Why We Like Sad Music - daegloe
http://nytimes.com/2013/09/22/opinion/sunday/why-we-like-sad-music.html
======
jared314
Link to the study:

[http://www.ncbi.nlm.nih.gov/pmc/articles/PMC3682130/](http://www.ncbi.nlm.nih.gov/pmc/articles/PMC3682130/)

> Three types of musical excerpts of approximately 30 s each were used.

> Forty-four people (25 females and 19 males) participated in our experiment
> (mean age of 25.3 years; SD = 6.6). Seventeen of these individuals were
> professional musicians or college students who were majoring in music (the
> “musician group”; n = 17). The other 27 participants were working people or
> college students who were not majoring in music (the “non-musician group”; n
> = 27).

> The participants evaluated both perceived emotion and felt emotion by
> responding to 62 descriptive words and phrases on a scale ranging from 0
> (not at all) to 4 (very much) using the numerical keypad.

------
graycat
Naw, OP doesn't 'get it'!

First, let's get a leading example of "sad" music, the music for the death of
Siegfried from Wagner's opera 'Götterdämmerung', damnation of the gods, the
fourth and final opera in Wagner's _Ring of the Nibelung_ :

    
    
         http://www.youtube.com/watch?v=L8wHteSOwW4
    

Yup, that sounds _sad_ alright! Sounds like how one feels just hit with the
worst loss in life.

So, why does it make people feel better?

Well, to lead up to the answer, that music is _art_ as in the common
definition _the communication, interpretation of human experience, emotion_.
So, that music _communicates_ the emotion of a big loss.

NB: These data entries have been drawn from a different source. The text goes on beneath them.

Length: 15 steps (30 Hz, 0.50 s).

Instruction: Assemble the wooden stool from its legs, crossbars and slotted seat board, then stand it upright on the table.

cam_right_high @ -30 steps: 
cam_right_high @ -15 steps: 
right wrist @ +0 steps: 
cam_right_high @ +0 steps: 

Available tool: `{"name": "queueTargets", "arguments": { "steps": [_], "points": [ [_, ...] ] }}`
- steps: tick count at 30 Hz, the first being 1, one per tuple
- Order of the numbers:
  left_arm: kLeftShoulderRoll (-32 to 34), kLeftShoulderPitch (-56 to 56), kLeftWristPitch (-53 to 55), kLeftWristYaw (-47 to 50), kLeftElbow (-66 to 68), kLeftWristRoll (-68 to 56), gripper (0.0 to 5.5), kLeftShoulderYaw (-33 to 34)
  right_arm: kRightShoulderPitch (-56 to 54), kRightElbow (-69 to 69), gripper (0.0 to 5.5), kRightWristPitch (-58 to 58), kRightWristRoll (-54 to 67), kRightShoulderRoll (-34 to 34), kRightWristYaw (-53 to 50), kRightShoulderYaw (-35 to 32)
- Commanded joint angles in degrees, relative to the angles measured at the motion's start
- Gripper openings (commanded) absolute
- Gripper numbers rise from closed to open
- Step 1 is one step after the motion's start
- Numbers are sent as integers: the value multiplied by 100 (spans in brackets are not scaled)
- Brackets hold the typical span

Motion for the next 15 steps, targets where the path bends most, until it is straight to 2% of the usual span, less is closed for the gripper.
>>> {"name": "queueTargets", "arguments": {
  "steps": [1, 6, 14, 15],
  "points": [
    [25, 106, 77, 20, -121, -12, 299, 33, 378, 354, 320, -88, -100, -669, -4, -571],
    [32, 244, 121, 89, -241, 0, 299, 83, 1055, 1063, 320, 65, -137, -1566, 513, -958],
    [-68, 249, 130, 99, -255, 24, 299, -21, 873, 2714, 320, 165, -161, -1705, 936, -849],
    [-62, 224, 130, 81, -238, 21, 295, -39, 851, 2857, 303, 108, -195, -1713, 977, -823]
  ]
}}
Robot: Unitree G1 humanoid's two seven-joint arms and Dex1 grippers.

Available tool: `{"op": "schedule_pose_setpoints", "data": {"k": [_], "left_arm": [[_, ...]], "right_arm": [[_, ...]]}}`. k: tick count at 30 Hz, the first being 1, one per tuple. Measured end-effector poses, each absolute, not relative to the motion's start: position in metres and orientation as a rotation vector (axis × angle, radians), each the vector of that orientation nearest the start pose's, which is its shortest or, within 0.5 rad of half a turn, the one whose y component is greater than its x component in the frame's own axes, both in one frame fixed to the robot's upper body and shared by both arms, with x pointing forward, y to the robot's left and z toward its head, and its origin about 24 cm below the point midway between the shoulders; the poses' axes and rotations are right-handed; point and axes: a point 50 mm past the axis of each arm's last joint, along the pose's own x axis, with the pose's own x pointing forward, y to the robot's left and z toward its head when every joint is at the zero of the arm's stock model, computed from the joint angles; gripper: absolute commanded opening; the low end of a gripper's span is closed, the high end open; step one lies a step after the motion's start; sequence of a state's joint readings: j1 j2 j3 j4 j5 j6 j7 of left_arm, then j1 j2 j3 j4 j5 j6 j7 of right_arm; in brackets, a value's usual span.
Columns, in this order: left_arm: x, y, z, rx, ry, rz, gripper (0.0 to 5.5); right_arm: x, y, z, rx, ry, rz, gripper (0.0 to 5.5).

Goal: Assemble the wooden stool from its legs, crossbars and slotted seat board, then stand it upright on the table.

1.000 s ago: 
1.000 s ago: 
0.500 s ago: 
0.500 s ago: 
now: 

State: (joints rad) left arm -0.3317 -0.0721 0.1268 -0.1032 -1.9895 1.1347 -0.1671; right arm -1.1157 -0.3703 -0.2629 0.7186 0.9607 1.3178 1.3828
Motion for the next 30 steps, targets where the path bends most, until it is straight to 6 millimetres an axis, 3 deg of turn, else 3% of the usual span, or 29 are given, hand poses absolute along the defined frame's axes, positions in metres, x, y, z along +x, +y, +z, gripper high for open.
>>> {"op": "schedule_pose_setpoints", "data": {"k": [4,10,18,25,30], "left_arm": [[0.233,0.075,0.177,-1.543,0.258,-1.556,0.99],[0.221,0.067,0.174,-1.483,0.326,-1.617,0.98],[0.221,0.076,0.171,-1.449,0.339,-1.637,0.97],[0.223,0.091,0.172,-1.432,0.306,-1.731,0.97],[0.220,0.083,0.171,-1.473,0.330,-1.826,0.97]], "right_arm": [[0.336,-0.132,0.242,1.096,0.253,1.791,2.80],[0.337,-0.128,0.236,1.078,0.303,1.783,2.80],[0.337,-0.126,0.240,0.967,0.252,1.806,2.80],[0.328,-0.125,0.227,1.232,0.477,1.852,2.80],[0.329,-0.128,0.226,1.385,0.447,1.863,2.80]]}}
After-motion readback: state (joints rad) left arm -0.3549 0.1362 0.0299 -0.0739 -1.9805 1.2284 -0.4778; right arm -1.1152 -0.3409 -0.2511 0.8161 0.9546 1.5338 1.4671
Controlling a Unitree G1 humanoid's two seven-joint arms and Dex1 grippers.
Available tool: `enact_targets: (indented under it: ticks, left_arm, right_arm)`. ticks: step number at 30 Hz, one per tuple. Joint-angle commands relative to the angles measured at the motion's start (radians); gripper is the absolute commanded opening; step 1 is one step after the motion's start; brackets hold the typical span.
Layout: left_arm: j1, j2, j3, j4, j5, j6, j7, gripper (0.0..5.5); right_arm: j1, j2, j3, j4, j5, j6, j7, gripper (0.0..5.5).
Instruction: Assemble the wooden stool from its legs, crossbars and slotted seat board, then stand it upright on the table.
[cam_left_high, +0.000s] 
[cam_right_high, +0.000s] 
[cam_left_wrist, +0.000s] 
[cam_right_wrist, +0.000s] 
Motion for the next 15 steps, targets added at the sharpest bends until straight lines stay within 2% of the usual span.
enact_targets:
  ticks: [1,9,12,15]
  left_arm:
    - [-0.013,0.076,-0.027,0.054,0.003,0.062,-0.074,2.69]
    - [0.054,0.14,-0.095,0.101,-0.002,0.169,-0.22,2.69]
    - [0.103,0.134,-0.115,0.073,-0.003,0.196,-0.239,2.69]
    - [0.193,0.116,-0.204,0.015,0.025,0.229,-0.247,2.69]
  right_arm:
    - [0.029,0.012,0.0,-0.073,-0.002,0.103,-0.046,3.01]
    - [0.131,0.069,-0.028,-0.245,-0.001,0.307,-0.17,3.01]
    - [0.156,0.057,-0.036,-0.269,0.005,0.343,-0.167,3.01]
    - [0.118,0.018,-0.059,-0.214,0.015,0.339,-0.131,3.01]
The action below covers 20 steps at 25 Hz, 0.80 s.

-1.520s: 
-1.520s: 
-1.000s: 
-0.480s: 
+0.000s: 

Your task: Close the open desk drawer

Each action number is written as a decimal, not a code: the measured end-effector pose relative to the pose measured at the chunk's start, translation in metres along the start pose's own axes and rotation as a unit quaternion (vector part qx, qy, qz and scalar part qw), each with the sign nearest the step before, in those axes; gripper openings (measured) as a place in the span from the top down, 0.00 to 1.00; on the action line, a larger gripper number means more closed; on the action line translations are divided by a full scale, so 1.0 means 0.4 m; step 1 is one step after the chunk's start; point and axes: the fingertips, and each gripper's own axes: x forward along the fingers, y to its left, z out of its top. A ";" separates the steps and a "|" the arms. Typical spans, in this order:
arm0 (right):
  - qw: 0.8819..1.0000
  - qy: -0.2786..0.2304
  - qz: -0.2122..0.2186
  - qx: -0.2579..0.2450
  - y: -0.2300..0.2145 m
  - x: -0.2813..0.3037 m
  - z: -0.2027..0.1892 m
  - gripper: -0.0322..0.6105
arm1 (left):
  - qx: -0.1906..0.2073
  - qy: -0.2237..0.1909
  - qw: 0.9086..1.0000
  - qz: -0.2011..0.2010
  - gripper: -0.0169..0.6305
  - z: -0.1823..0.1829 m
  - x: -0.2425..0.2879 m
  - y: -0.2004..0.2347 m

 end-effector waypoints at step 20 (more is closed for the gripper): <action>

Now why would one want to hear that? Because the music clearly says that many
other people both understand that emotion and have experienced it; so, a
listener with such a loss and emotion is not alone; their loss is not nearly
the first such; many others have been there before; the listener's loss is not
unique and, thus, comparatively not as bad as they might have feared; so
that's good news for the listener, and they feel better. That's why!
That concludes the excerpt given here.